What to produce
The answer must match the material word for word, with every line included.
══════
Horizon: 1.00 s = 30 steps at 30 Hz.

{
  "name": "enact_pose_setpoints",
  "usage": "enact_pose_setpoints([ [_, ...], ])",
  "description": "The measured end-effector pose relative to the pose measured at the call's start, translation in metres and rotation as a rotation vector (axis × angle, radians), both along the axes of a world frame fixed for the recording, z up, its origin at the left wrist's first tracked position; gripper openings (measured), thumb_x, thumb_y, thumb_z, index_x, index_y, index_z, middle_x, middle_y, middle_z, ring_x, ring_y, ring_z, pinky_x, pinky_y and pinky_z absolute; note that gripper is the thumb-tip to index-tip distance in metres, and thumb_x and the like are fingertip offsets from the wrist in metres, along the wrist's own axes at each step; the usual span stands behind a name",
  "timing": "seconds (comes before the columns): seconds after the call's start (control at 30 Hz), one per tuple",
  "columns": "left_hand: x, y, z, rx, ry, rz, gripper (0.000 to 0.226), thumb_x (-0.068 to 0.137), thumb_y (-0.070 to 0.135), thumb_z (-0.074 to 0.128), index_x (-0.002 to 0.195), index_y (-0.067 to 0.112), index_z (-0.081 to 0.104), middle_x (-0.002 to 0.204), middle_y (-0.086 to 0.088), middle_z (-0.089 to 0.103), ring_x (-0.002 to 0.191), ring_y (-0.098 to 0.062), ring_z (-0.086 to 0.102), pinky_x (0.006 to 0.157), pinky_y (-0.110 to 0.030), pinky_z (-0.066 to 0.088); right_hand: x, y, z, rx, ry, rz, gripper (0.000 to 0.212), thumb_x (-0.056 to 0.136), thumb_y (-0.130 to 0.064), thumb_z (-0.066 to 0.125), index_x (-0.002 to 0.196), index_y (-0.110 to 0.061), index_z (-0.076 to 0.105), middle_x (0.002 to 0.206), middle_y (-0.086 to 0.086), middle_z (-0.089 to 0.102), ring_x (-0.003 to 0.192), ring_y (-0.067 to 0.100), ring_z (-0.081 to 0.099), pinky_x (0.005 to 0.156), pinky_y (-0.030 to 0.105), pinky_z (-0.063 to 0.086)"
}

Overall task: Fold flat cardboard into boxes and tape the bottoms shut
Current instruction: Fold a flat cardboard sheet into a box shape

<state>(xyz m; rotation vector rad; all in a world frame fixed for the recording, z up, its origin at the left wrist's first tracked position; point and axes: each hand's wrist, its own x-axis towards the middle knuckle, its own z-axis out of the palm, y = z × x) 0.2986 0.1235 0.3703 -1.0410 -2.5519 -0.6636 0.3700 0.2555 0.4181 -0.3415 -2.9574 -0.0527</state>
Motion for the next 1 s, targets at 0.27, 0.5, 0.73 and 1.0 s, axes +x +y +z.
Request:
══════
Problem solution
Horizon: 1.00 s = 30 steps at 30 Hz.

{
  "name": "enact_pose_setpoints",
  "usage": "enact_pose_setpoints([ [_, ...], ])",
  "description": "The measured end-effector pose relative to the pose measured at the call's start, translation in metres and rotation as a rotation vector (axis × angle, radians), both along the axes of a world frame fixed for the recording, z up, its origin at the left wrist's first tracked position; gripper openings (measured), thumb_x, thumb_y, thumb_z, index_x, index_y, index_z, middle_x, middle_y, middle_z, ring_x, ring_y, ring_z, pinky_x, pinky_y and pinky_z absolute; note that gripper is the thumb-tip to index-tip distance in metres, and thumb_x and the like are fingertip offsets from the wrist in metres, along the wrist's own axes at each step; the usual span stands behind a name",
  "timing": "seconds (comes before the columns): seconds after the call's start (control at 30 Hz), one per tuple",
  "columns": "left_hand: x, y, z, rx, ry, rz, gripper (0.000 to 0.226), thumb_x (-0.068 to 0.137), thumb_y (-0.070 to 0.135), thumb_z (-0.074 to 0.128), index_x (-0.002 to 0.195), index_y (-0.067 to 0.112), index_z (-0.081 to 0.104), middle_x (-0.002 to 0.204), middle_y (-0.086 to 0.088), middle_z (-0.089 to 0.103), ring_x (-0.002 to 0.191), ring_y (-0.098 to 0.062), ring_z (-0.086 to 0.102), pinky_x (0.006 to 0.157), pinky_y (-0.110 to 0.030), pinky_z (-0.066 to 0.088); right_hand: x, y, z, rx, ry, rz, gripper (0.000 to 0.212), thumb_x (-0.056 to 0.136), thumb_y (-0.130 to 0.064), thumb_z (-0.066 to 0.125), index_x (-0.002 to 0.196), index_y (-0.110 to 0.061), index_z (-0.076 to 0.105), middle_x (0.002 to 0.206), middle_y (-0.086 to 0.086), middle_z (-0.089 to 0.102), ring_x (-0.003 to 0.192), ring_y (-0.067 to 0.100), ring_z (-0.081 to 0.099), pinky_x (0.005 to 0.156), pinky_y (-0.030 to 0.105), pinky_z (-0.063 to 0.086)"
}

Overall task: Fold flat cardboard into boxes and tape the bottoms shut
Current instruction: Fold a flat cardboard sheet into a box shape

<state>(xyz m; rotation vector rad; all in a world frame fixed for the recording, z up, its origin at the left wrist's first tracked position; point and axes: each hand's wrist, its own x-axis towards the middle knuckle, its own z-axis out of the palm, y = z × x) 0.2986 0.1235 0.3703 -1.0410 -2.5519 -0.6636 0.3700 0.2555 0.4181 -0.3415 -2.9574 -0.0527</state>
Motion for the next 1 s, targets at 0.27, 0.5, 0.73 and 1.0 s, axes +x +y +z.
Request:

The output is finished and nothing more is needed.